In the material below, the lines to reproduce exactly are the one containing "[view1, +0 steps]" and all lines after it through the last.

☆ ☆ ☆

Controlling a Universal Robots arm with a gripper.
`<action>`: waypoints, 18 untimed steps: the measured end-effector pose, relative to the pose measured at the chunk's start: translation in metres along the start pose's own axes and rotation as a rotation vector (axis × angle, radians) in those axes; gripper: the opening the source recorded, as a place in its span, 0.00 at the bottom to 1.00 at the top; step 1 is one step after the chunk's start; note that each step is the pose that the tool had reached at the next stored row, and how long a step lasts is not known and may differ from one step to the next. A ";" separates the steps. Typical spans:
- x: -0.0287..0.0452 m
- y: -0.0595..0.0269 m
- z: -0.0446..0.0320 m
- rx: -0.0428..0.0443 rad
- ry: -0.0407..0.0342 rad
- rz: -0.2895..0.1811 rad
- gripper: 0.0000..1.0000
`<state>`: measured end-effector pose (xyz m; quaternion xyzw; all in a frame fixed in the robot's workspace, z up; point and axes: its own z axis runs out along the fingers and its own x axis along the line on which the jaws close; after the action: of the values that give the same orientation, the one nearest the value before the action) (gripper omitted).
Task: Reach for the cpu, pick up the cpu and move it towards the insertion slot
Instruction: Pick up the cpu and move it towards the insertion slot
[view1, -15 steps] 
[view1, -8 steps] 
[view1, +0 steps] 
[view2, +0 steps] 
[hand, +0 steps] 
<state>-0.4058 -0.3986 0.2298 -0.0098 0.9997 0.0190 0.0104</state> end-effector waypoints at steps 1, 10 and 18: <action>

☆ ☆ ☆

▸ Result of this exercise
[view1, +0 steps] 
[view2, +0 steps] 
[hand, +0 steps] 
<state>-0.4058 -0.3986 0.2298 -0.0098 0.9997 0.0190 0.0104</state> end-effector waypoints at steps 1, 10 and 18: <action>

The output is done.